** SUPPLIED MATERIAL follows **

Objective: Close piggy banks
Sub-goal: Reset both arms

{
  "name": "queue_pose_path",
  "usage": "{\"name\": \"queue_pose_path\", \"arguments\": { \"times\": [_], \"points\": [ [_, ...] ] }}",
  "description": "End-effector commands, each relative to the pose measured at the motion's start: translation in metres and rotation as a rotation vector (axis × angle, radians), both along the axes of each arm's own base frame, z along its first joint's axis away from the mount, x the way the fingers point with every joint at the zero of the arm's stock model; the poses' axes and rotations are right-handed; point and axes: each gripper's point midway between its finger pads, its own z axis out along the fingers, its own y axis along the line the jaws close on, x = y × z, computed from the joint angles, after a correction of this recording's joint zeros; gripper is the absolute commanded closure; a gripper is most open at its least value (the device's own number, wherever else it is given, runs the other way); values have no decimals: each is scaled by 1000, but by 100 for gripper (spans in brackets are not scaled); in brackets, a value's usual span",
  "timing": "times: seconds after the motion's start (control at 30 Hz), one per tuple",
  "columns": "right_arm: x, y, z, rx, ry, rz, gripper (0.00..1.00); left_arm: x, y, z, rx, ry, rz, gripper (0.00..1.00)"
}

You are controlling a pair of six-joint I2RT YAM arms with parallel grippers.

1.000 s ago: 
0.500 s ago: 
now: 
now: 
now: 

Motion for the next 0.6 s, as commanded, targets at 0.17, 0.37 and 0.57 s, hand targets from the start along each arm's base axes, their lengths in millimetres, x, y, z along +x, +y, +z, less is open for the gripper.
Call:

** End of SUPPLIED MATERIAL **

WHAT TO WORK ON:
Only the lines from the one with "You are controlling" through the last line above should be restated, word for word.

SOLVED EXERCISE:
You are controlling a pair of six-joint I2RT YAM arms with parallel grippers.

1.000 s ago: 
0.500 s ago: 
now: 
now: 
now: 

Motion for the next 0.6 s, as commanded, targets at 0.17, 0.37 and 0.57 s, hand targets from the start along each arm's base axes, their lengths in millimetres, x, y, z along +x, +y, +z, less is open for the gripper.
Call:

The answer was given in full.